Exactly as they stand, set down all of the records again.
[Opening Supplied information section]
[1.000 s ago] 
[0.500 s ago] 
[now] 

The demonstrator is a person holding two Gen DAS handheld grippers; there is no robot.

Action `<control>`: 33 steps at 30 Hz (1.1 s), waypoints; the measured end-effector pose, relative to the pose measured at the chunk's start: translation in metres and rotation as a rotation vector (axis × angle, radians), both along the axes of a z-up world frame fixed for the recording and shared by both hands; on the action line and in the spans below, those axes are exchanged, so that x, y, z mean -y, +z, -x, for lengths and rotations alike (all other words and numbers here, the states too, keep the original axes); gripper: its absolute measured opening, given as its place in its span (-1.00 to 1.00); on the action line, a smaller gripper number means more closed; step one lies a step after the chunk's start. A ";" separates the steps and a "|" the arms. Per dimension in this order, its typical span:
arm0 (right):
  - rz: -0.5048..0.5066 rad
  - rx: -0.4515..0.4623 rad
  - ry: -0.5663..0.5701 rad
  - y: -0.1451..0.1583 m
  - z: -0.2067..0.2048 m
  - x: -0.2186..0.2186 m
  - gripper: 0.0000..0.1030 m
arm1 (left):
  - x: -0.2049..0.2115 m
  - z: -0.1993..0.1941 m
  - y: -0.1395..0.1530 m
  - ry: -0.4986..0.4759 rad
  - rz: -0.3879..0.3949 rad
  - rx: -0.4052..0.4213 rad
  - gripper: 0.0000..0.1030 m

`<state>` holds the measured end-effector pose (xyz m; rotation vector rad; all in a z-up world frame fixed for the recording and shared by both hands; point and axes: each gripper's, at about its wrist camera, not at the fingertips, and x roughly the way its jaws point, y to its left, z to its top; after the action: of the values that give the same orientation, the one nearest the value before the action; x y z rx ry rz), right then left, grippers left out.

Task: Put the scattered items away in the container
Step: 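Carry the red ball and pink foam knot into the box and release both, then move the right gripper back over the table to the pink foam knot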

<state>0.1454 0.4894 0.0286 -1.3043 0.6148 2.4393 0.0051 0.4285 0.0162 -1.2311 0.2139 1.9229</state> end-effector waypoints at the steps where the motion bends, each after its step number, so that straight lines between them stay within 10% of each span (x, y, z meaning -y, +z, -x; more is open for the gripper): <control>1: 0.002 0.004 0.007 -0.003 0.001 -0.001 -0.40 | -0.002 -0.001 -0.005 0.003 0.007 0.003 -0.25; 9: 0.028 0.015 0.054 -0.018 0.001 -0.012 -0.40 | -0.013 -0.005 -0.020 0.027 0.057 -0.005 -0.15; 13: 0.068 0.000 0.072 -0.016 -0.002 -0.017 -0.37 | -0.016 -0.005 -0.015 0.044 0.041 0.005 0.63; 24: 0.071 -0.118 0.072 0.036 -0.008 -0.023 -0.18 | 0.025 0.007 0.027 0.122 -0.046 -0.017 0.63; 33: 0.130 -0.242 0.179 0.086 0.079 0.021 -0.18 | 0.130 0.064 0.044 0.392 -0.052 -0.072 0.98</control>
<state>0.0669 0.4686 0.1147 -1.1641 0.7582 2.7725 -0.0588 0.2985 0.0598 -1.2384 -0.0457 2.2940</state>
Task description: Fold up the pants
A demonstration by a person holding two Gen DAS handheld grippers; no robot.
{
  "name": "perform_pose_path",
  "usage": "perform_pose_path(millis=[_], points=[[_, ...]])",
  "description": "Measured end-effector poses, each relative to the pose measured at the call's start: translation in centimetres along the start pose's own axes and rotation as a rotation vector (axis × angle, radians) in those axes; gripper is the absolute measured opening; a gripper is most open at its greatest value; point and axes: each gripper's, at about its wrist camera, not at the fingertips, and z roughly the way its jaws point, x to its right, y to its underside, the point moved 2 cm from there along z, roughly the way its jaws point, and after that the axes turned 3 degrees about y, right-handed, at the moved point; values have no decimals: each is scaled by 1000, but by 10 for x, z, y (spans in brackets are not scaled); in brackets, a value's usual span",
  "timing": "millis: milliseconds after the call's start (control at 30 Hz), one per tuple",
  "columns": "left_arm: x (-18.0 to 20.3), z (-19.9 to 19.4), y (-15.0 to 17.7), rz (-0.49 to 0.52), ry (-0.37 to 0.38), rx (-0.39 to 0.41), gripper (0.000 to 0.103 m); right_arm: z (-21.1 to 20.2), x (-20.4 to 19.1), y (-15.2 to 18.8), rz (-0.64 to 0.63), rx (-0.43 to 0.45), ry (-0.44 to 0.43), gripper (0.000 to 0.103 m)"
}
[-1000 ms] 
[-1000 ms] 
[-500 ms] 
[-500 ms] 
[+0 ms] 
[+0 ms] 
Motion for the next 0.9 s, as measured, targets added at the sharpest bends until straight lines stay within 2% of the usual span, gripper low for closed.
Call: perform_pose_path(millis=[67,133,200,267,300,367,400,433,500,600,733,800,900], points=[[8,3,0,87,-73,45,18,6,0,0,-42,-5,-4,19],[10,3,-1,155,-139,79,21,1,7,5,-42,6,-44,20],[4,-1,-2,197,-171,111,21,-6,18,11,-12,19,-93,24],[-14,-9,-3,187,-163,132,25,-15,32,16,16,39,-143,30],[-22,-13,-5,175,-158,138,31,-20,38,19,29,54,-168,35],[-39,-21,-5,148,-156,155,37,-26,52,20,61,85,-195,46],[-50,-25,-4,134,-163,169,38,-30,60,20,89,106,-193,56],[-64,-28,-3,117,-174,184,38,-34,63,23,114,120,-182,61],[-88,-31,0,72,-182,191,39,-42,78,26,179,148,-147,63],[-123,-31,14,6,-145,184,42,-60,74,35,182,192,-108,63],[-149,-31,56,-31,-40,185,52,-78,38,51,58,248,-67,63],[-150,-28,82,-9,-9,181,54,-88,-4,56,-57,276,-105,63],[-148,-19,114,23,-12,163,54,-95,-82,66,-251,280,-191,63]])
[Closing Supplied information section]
:: Written answer ::
[1.000 s ago] 
[0.500 s ago] 
[now] 

The demonstrator is a person holding two Gen DAS handheld grippers; there is no robot.

Action `<control>`: 33 steps at 30 Hz (1.1 s), waypoints; the measured end-effector pose, relative to the pose measured at the chunk's start: translation in metres and rotation as a rotation vector (axis × angle, radians), both along the axes of a z-up world frame fixed for the recording and shared by both hands; on the action line and in the spans below, those axes are exchanged, so that x, y, z mean -y, +z, -x, for lengths and rotations alike (all other words and numbers here, the states too, keep the original axes); gripper: its absolute measured opening, given as its place in its span (-1.00 to 1.00); on the action line, a smaller gripper number means more closed; step one lies a step after the chunk's start. A ";" separates the steps and a "|" the arms. Per dimension in this order, its typical span:
arm0 (right):
  - rz: -0.5048..0.5066 rad
  - rx: -0.4515..0.4623 rad
  - ry: -0.5663..0.5701 rad
  - y: -0.1451..0.1583 m
  - z: -0.2067..0.2048 m
  - x: -0.2186..0.2186 m
  - gripper: 0.0000..0.1030 m
arm1 (left):
  - x: -0.2049..0.2115 m
  - z: -0.1993..0.1941 m
  - y: -0.1395..0.1530 m
  - ry: -0.4986..0.4759 rad
  - rz: -0.3879..0.3949 rad
  - rx: -0.4052..0.4213 rad
  - gripper: 0.0000..0.1030 m

`<state>` holds the measured end-effector pose (xyz m; rotation vector rad; all in a z-up world frame fixed for the recording and shared by both hands; point and axes: each gripper's, at about its wrist camera, not at the fingertips, and x roughly the way its jaws point, y to its left, z to its top; after the action: of the values that give the same orientation, the one nearest the value before the action; x y z rx ry rz), right then left, grippers left out.

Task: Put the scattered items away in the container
Step: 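Carry the red ball and pink foam knot into the box and release both, then move the right gripper back over the table to the pink foam knot
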
<state>0.1454 0.4894 0.0286 -1.3043 0.6148 2.4393 0.0051 0.4285 0.0162 -1.2311 0.2139 1.9229</state> end-effector waypoints at the steps where the motion bends, each after its step number, so that straight lines between them stay within 10% of each span (x, y, z meaning -y, +z, -x; more is open for the gripper): <control>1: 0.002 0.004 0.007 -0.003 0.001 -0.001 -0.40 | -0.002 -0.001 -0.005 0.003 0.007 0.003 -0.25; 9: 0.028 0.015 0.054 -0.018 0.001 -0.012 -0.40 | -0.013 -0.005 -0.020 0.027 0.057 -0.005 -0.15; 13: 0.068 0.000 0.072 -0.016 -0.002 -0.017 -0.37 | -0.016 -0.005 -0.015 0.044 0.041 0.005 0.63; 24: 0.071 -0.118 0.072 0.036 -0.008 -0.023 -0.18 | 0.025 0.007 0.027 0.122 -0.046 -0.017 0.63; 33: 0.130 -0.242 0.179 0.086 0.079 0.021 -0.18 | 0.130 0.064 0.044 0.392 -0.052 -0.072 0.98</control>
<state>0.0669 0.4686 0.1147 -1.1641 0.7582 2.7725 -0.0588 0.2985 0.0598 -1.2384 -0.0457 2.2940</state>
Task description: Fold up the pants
A demonstration by a person holding two Gen DAS handheld grippers; no robot.
{
  "name": "perform_pose_path",
  "usage": "perform_pose_path(millis=[_], points=[[_, ...]])",
  "description": "Measured end-effector poses, each relative to the pose measured at the call's start: translation in centimetres along the start pose's own axes and rotation as a rotation vector (axis × angle, radians) in those axes; gripper is the absolute measured opening; a gripper is most open at its greatest value; point and axes: each gripper's, at about its wrist camera, not at the fingertips, and z roughly the way its jaws point, x to its right, y to its underside, the point moved 2 cm from there along z, roughly the way its jaws point, and after that the axes turned 3 degrees about y, right-handed, at the moved point; values have no decimals: each is scaled by 1000, but by 10 for x, z, y (spans in brackets are not scaled); in brackets, a value's usual span",
  "timing": "millis: milliseconds after the call's start (control at 30 Hz), one per tuple",
  "columns": "left_arm: x (-18.0 to 20.3), z (-19.9 to 19.4), y (-15.0 to 17.7), rz (-0.49 to 0.52), ry (-0.37 to 0.38), rx (-0.39 to 0.41), gripper (0.000 to 0.103 m); right_arm: z (-21.1 to 20.2), x (-20.4 to 19.1), y (-15.2 to 18.8), rz (-0.64 to 0.63), rx (-0.43 to 0.45), ry (-0.44 to 0.43), gripper (0.000 to 0.103 m)"
}
[-1000 ms] 
[-1000 ms] 
[-500 ms] 
[-500 ms] 
[+0 ms] 
[+0 ms] 
Motion for the next 0.9 s, as measured, targets added at the sharpest bends until straight lines stay within 2% of the usual span, gripper low for closed.
Call: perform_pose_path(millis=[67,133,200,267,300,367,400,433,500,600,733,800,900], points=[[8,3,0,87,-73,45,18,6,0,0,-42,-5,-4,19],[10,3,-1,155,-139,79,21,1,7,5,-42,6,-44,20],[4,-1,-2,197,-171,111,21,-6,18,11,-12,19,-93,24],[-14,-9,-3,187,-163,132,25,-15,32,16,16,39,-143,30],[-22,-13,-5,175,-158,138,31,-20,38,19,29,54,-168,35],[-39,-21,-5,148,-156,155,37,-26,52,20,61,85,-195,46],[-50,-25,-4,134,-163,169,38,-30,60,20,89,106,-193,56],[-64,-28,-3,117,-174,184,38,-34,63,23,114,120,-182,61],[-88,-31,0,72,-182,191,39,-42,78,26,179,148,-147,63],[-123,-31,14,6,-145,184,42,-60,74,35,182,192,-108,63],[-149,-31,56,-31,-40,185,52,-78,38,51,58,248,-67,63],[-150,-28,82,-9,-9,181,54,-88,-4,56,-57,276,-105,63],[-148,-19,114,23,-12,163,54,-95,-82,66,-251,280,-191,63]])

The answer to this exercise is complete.